> GOAL OF THE EXERCISE: The answer is the full listing below, copied exactly, with its pictures omitted.
(AVAILABLE RECORDS)
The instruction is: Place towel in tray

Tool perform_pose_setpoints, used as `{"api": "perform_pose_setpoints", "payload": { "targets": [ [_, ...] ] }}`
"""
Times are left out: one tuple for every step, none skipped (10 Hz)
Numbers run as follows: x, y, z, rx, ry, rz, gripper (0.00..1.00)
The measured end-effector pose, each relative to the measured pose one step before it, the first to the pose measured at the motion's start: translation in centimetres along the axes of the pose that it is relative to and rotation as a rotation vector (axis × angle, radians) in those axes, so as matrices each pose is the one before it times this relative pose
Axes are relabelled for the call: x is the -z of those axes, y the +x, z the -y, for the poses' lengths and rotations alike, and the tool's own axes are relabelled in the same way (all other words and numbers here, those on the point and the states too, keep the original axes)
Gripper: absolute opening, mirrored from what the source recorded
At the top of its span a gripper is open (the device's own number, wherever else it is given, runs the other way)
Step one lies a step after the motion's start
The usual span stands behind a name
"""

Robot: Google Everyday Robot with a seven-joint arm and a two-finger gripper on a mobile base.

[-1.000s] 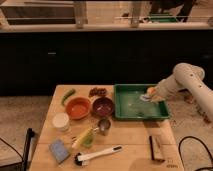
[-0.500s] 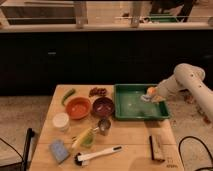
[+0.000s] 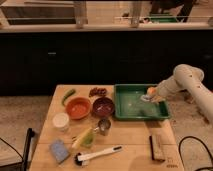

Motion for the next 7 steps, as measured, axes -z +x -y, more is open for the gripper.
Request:
{"api": "perform_pose_setpoints", "payload": {
  "targets": [
    [-0.137, 0.218, -0.025, -0.00121, -0.00008, -0.00008, 0.03],
    [-0.06, 0.122, 0.003, 0.00166, -0.0003, -0.00109, 0.08],
    [-0.157, -0.201, 0.01, 0.0069, -0.00357, -0.00055, 0.17],
    [-0.288, -0.285, 0.043, 0.00856, -0.00526, 0.00094, 0.26],
    [-0.623, -0.357, -0.11, 0.01335, -0.01503, 0.00199, 0.4],
    [-0.365, -0.173, 0.009, 0.0072, -0.00533, 0.00181, 0.47],
    [-0.621, -0.194, -0.075, 0.01021, -0.00936, 0.00269, 0.58]
  ]
}}
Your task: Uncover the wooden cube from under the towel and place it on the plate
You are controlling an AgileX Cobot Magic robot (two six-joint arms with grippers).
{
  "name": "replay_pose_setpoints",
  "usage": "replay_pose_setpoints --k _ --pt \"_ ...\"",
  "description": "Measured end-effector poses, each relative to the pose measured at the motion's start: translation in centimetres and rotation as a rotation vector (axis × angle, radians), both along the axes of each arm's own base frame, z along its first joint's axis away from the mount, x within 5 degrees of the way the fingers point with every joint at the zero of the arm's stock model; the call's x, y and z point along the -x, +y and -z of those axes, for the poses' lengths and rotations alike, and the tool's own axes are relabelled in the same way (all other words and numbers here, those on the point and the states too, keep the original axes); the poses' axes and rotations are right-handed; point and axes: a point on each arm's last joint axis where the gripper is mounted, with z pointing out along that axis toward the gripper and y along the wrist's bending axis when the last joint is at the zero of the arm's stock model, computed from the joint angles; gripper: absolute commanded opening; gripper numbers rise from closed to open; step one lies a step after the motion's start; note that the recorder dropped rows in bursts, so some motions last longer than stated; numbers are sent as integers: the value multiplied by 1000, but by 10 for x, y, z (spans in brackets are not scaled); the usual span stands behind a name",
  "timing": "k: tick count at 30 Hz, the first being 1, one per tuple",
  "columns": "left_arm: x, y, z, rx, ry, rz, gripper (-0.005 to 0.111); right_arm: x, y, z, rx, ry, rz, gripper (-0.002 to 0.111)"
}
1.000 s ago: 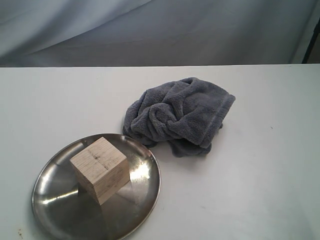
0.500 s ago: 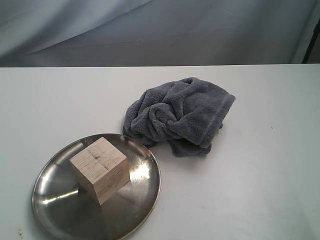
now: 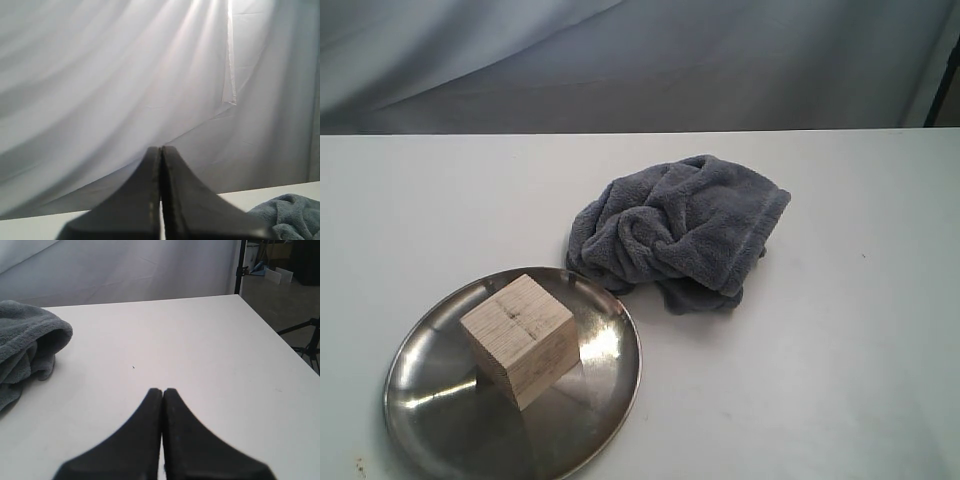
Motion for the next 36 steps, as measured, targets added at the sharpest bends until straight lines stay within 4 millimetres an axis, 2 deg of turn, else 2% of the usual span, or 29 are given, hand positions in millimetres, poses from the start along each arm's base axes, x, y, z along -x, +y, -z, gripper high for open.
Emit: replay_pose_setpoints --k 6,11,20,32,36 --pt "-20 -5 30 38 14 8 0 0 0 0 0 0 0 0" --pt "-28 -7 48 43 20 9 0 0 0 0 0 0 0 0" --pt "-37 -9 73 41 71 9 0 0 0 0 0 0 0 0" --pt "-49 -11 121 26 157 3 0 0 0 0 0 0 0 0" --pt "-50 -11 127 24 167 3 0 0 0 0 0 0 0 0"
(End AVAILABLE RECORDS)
> TASK RESPONSE:
The instruction is: Place towel in tray

Tool perform_pose_setpoints, used as `{"api": "perform_pose_setpoints", "payload": { "targets": [ [_, ...] ] }}`
"""
Times are left out: one tuple for every step, none skipped (10 Hz)
Numbers run as follows: x, y, z, rx, ry, rz, gripper (0.00..1.00)
The measured end-effector pose, each relative to the measured pose one step before it, the first to the pose measured at the motion's start: translation in centimetres along the axes of the pose that it is relative to and rotation as a rotation vector (axis × angle, radians) in those axes, so as matrices each pose is the one before it times this relative pose
Axes are relabelled for the call: x is the -z of those axes, y the +x, z the -y, for the poses' lengths and rotations alike, and the tool's own axes are relabelled in the same way (all other words and numbers here, those on the point and the states too, keep the original axes)
Gripper: absolute opening, mirrored from what the source recorded
At the top of its span a gripper is open (the device's own number, wherever else it is given, runs the other way)
Step one lies a step after the motion's start
The usual span stands behind a name
"""

Robot: Google Everyday Robot with a seven-joint arm and a two-finger gripper on a mobile base.

[-1.000s] 
[-0.500s] 
[+0.000s] 

Motion for the next 7 steps, as measured, axes -z +x -y, more is open for the gripper.
Request:
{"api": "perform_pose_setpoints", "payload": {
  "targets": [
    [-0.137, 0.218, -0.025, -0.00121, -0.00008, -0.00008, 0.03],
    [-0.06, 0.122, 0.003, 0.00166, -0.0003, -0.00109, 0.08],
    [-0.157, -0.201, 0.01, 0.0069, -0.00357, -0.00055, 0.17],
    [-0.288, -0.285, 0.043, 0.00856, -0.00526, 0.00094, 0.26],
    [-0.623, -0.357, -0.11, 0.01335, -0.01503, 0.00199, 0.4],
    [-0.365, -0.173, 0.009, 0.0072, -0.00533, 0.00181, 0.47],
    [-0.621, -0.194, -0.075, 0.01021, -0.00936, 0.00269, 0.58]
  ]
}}
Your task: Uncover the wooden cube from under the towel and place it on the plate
You are controlling an AgileX Cobot Magic robot (two six-joint arms with grippers).
{
  "name": "replay_pose_setpoints",
  "usage": "replay_pose_setpoints --k _ --pt \"_ ...\"",
  "description": "Measured end-effector poses, each relative to the pose measured at the motion's start: translation in centimetres and rotation as a rotation vector (axis × angle, radians), both along the axes of each arm's own base frame, z along its first joint's axis away from the mount, x within 5 degrees of the way the fingers point with every joint at the zero of the arm's stock model; the call's x, y and z point along the -x, +y and -z of those axes, for the poses' lengths and rotations alike, and the tool's own axes are relabelled in the same way (all other words and numbers here, those on the point and the states too, keep the original axes); the poses' axes and rotations are right-handed; point and axes: a point on each arm's last joint axis where the gripper is mounted, with z pointing out along that axis toward the gripper and y along the wrist's bending axis when the last joint is at the zero of the arm's stock model, computed from the joint angles; gripper: absolute commanded opening; gripper numbers rise from closed to open; step one lies a step after the motion's start; note that the recorder dropped rows in bursts, so some motions last longer than stated; numbers are sent as integers: the value multiplied by 1000, but by 10 for x, y, z (spans in brackets are not scaled); the usual span stands behind a name",
  "timing": "k: tick count at 30 Hz, the first being 1, one per tuple",
  "columns": "left_arm: x, y, z, rx, ry, rz, gripper (-0.005 to 0.111); right_arm: x, y, z, rx, ry, rz, gripper (-0.002 to 0.111)"
}
1.000 s ago: 
0.500 s ago: 
now: 
Motion for the next 36 steps, as measured, targets added at the sharpest bends until straight lines stay within 4 millimetres an axis, 2 deg of turn, else 2% of the usual span, or 29 are given, hand positions in millimetres, poses from the start along each arm's base axes, x, y, z along -x, +y, -z, gripper high for open.
Emit: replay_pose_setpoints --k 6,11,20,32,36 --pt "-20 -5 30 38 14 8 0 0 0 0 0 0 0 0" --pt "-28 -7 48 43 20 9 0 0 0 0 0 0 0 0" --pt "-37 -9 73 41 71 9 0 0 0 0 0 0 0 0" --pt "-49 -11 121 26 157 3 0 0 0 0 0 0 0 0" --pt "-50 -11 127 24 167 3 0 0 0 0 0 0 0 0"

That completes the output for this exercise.